→ **Exercise aim**: Write out again, word for word, the lines below from the line that holds "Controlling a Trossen" through the line that holds "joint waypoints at", omitting pictures.

→ **Records from a dataset**:

+++

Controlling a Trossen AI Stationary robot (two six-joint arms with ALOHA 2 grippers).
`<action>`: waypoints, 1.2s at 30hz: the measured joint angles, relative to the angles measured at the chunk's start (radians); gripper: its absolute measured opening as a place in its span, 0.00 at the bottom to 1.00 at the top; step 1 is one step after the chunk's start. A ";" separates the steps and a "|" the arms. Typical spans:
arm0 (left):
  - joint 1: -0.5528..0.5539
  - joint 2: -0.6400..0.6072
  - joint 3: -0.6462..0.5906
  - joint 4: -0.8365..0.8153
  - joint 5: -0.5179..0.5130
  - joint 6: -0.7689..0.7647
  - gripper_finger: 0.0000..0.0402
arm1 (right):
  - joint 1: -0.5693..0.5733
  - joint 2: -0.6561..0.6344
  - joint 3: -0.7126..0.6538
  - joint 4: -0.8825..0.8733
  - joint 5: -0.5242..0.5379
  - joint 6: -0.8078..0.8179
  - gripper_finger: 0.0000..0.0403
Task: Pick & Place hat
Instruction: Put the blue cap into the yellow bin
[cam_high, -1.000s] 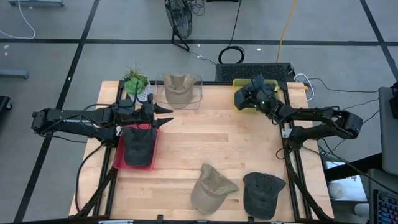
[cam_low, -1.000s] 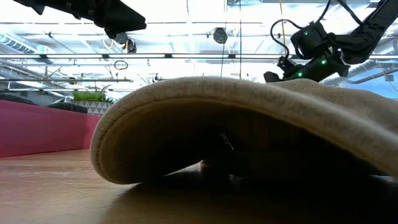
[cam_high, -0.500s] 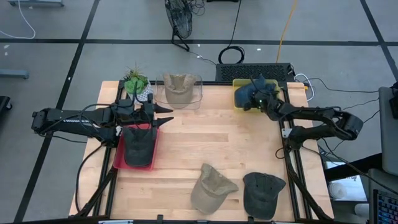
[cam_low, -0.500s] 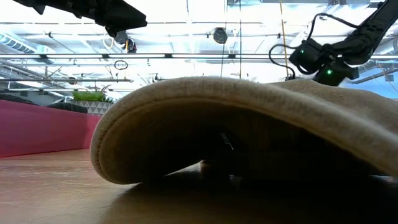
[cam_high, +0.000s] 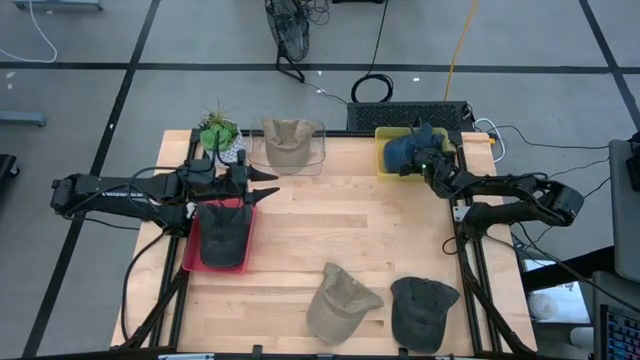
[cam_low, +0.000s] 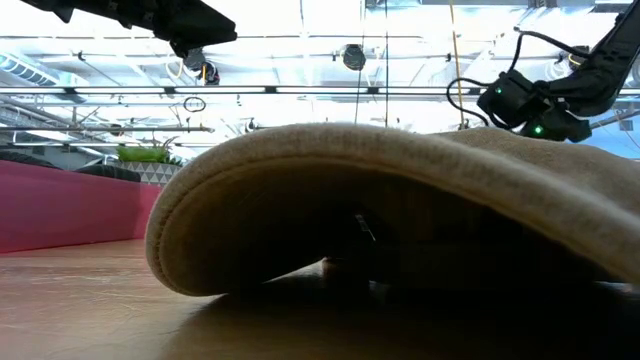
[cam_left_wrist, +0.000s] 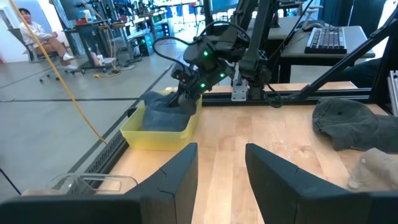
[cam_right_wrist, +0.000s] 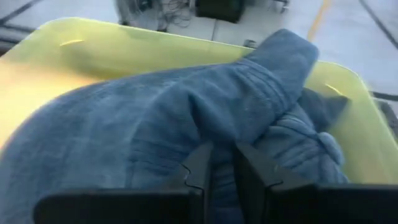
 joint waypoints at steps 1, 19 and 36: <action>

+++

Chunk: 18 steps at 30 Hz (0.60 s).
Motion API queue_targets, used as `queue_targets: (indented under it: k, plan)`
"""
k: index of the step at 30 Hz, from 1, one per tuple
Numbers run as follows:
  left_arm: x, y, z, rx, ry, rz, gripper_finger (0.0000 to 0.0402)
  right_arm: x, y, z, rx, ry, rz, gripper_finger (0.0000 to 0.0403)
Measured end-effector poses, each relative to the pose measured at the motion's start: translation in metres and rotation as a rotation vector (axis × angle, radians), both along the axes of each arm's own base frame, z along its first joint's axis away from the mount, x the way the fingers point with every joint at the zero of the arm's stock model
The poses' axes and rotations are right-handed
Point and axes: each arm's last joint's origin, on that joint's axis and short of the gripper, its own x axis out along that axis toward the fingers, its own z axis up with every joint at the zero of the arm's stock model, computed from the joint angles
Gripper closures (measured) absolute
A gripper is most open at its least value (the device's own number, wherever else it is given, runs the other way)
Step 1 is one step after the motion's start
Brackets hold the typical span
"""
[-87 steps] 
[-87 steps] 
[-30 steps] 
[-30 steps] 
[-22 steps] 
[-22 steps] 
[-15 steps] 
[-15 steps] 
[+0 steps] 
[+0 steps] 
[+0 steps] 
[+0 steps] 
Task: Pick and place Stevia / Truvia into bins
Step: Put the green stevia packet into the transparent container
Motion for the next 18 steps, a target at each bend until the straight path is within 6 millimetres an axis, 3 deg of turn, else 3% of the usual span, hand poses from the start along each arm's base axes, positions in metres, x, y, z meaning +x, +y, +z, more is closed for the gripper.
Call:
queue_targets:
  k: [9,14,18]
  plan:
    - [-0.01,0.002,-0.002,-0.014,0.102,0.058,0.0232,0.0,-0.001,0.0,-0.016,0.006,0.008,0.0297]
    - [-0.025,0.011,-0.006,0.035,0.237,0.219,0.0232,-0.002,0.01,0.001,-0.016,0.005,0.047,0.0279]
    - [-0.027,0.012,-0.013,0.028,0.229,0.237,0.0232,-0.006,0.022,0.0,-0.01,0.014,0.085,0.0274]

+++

→ **Written solution**:
Controlling a Trossen AI Stationary robot (two six-joint arms with ALOHA 2 grippers).
`<action>`: waypoints, 1.2s at 30hz: the measured joint angles, relative to the angles measured at the chunk's start (radians); gripper: its absolute measured opening as a place in its span, 0.00 at the bottom to 1.00 at the top; step 1 is one step after the chunk's start. A ";" separates the steps and a "|" the arms. Typical spans:
arm0 (left):
  - joint 1: -0.5528..0.5539
  - joint 2: -0.6400..0.6072
  - joint 3: -0.6462..0.5906
  - joint 4: -0.8365..0.8153
  - joint 5: -0.5179..0.5130
  - joint 6: -0.7689..0.7647
  - gripper_finger: 0.0000..0.0402
arm1 (right):
  - joint 1: -0.5693..0.5733
  - joint 2: -0.6561..0.6344
  - joint 3: -0.7126..0.6538
  - joint 4: -0.8825..0.8733
  - joint 5: -0.5242..0.5379
  - joint 6: -0.8078..0.8179
  - gripper_finger: 0.0000..0.0403
Task: Pick & Place hat
Instruction: Put the blue cap into the yellow bin
[cam_high, -1.000s] 
[cam_low, -1.000s] 
[cam_high, -0.500s] 
[cam_low, -0.500s] 
[cam_high, +0.000s] 
[cam_low, +0.000s] 
[cam_left_wrist, +0.000s] 
[cam_right_wrist, +0.000s] 
 joint waypoints at steps 1, 19 and 36: <action>

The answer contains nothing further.